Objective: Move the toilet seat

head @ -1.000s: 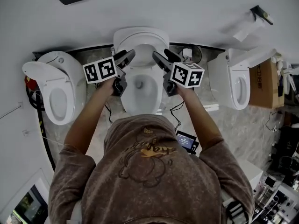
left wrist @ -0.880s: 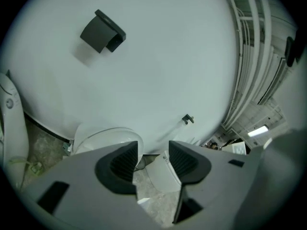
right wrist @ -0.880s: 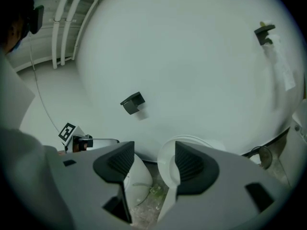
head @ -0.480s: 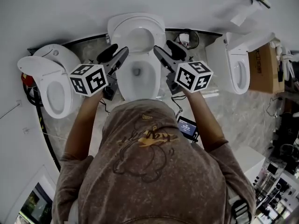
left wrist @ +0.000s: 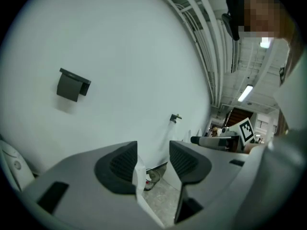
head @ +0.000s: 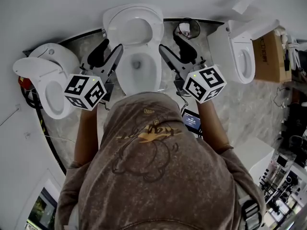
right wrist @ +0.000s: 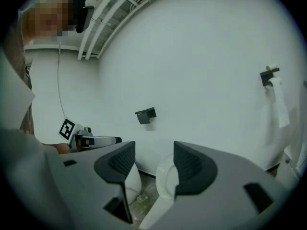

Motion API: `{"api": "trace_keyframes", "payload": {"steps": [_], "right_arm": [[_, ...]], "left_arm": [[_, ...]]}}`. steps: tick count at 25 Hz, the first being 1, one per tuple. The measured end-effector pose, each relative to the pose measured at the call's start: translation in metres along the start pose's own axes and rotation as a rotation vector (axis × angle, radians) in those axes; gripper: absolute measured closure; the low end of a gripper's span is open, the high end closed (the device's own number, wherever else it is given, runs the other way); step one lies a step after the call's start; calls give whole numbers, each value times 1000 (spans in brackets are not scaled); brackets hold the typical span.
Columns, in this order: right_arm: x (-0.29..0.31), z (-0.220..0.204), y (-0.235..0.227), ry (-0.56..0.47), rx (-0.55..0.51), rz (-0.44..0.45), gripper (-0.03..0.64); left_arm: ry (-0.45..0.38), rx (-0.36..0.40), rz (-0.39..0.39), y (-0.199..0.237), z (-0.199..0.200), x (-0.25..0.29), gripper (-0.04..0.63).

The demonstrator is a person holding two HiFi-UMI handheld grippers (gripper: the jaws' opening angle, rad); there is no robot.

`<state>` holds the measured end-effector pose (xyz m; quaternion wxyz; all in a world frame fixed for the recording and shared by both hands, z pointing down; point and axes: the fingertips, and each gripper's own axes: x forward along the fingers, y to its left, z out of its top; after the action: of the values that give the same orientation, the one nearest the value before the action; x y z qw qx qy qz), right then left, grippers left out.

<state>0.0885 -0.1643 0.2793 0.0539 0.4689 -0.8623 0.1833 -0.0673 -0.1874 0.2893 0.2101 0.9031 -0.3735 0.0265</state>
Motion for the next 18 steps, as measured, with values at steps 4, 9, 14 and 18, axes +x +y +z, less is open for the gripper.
{"api": "trace_keyframes", "payload": {"steps": [4, 9, 14, 18], "right_arm": [[-13, 7, -9, -49, -62, -49, 434], [-21, 9, -12, -82, -89, -87, 555], [-22, 4, -12, -89, -79, -88, 618], [-23, 6, -9, -101, -96, -60, 618]], "left_arm": [[-46, 98, 30, 0, 3, -4, 447], [-82, 105, 25, -6, 4, -3, 550], [-104, 112, 36, -9, 6, -1, 584], [-117, 118, 20, -13, 10, -1, 586]]}}
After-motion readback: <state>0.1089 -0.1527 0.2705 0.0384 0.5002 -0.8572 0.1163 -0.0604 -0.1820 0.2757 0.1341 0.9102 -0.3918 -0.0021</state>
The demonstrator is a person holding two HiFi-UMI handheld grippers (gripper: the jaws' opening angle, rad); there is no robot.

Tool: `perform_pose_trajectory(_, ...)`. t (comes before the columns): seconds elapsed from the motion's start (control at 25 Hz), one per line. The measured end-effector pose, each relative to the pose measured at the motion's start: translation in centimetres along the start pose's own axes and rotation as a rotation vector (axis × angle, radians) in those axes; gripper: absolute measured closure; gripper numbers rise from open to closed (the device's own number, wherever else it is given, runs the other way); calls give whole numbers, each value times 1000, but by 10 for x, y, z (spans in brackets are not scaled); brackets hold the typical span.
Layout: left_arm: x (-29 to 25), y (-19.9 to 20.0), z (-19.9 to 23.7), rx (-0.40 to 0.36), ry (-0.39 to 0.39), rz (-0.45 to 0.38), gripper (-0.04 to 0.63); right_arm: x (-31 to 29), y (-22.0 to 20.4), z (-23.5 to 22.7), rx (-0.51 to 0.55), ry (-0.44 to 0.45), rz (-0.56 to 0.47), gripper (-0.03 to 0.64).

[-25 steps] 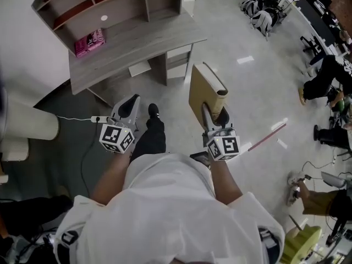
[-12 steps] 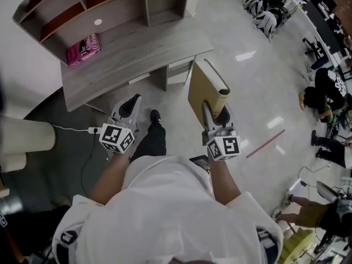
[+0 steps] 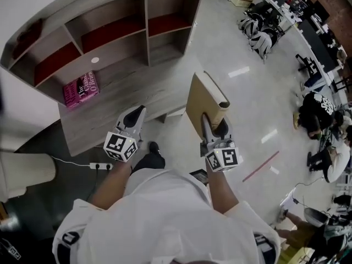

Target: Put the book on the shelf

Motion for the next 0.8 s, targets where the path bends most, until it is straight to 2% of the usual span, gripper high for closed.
perform_pose_trajectory(0.36, -62, -4, 88, 31, -3, -24, 571, -122, 23, -3, -28, 29, -58, 403)
perform_pose_trajectory(0.8, -106, 12, 145, 5, 31, -64, 571, -233, 62, -19, -56, 83, -158, 403)
Point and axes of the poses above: the fingertips, and each gripper's own axes: x backward along the fingers, z to its left, y out of its top, the point moved 3 cm from there along x, backward along the fingers, and after that the axes turned 15 degrees about -x, right-handed, at the moved point
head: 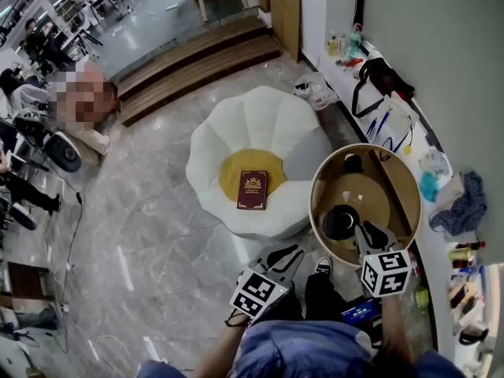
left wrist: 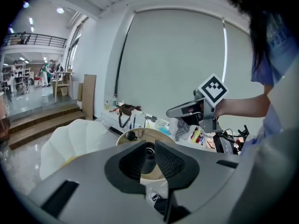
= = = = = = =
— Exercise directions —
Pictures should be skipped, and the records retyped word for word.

— Result —
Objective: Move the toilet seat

head @ -1.000s: 
left wrist @ -0.880s: 
right wrist @ -0.880s: 
head @ -0.480s: 
left wrist @ +0.000s: 
head @ +0.000s: 
right wrist @ +0.000s: 

Motion API: `{"api": "trace_keyframes", "payload": {"steps": [_], "right_arm": [[_, ...]], "left_arm": [[_, ...]]}}`. steps: tick count at 25 Hz, the first being 1, one per tuple. The measured end-effector pose, each relative to the pose measured at the call's start: translation in metres along the start pose's own axes and rotation as a rotation vector (axis × angle, radians) in those axes; gripper: absolute measured closure; the low end of a gripper's span is open, the high end closed (the device's own number, wherever else it is given, runs the other way); step one lies a step after the call's start; calls give whole numbers, each value times 1000 (spans in brackets are not scaled); brackets hold the typical span.
Columns, in this order: right_arm: x (-0.29..0.31), z (-0.220..0.204), y (-0.235..0.227), ry (-0.56..0.47), rx (-0.55..0.51), rz (-0.44..0.45), gripper (-0.03..0.64); left_arm: ry (-0.45..0.38), rx (-0.36..0.40), rz (-0.39..0.39), y (-0.199..0.237), z (-0.199..0.200), x (-0.25..0.29), gripper (-0.04..0.63).

The demonstrator is a person holding two HiFi-UMI handheld grippers (gripper: the jaws' opening angle, rad); there is no robot.

`<state>` holds the measured end-effector pose (xyz m; quaternion wxyz; all in a world frame fixed for the recording and shared by both hands, z pointing down; point and axes: the fingertips, and each gripper's own axes: x forward along the fingers, y to its left, z out of its top; after the action: of the values that give the same orientation, the one nearest the value before the action; x y z qw qx qy qz), right then left, grippers left out.

<state>0.0885 -0.1643 0.2793 0.0539 0.4689 -0.8623 0.1833 -0.0673 -0.1874 0.2893 0.2101 0.9031 -0.3735 0.0265</state>
Motion for the next 18 steps, as measured, with values at steps 4, 9, 14 and 18, axes +x +y +z, less is open for the gripper.
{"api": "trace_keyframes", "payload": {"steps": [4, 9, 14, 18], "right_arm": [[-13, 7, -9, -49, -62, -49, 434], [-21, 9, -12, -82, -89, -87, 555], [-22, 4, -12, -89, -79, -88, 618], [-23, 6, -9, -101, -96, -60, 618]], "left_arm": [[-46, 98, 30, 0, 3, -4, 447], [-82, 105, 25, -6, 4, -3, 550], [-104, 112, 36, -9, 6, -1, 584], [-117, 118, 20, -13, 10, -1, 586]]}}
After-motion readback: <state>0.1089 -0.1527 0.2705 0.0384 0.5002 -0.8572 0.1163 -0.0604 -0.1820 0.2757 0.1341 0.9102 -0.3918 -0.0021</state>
The demonstrator is a person holding two HiFi-UMI handheld grippers (gripper: the jaws' opening angle, rad); there is no robot.

Tool: `perform_pose_trajectory(_, ...)`. t (comes before the columns): seconds elapsed from the motion's start (control at 25 Hz), one per line. The measured end-effector pose, each relative to the pose measured at the motion's start: translation in centimetres along the start pose's own axes and rotation as a rotation vector (axis × angle, radians) in those axes; gripper: absolute measured closure; gripper numbers rise from open to closed (the device's own number, wherever else it is given, runs the other way); calls give whole numbers, each value times 1000, but by 10 for x, y, z (spans in brackets are not scaled); brackets hold the typical span.
Layout: left_arm: x (-29 to 25), y (-19.9 to 20.0), z (-19.9 to 23.7), rx (-0.40 to 0.36), ry (-0.39 to 0.39), rz (-0.45 to 0.38), gripper (-0.04 to 0.63); right_arm: x (-31 to 29), y (-22.0 to 20.4), z (-23.5 to 22.7), rx (-0.51 to 0.55), ry (-0.44 to 0.45), rz (-0.56 to 0.47), gripper (-0.03 to 0.64).

[-25 steps] 
[-12 steps] 
[+0 steps] 

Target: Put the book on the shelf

Motion for the next 0.8 s, targets where the path bends most, until it is straight to 2% of the usual span, gripper high for closed.
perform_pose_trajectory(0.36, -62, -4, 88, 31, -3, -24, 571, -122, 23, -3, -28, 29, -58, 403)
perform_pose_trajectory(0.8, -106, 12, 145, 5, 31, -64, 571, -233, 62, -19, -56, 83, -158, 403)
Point and axes of the poses above: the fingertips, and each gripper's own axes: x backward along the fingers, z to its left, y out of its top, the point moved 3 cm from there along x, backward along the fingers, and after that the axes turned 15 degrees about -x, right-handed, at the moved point
head: 
left wrist: 

What precedes this is the full answer.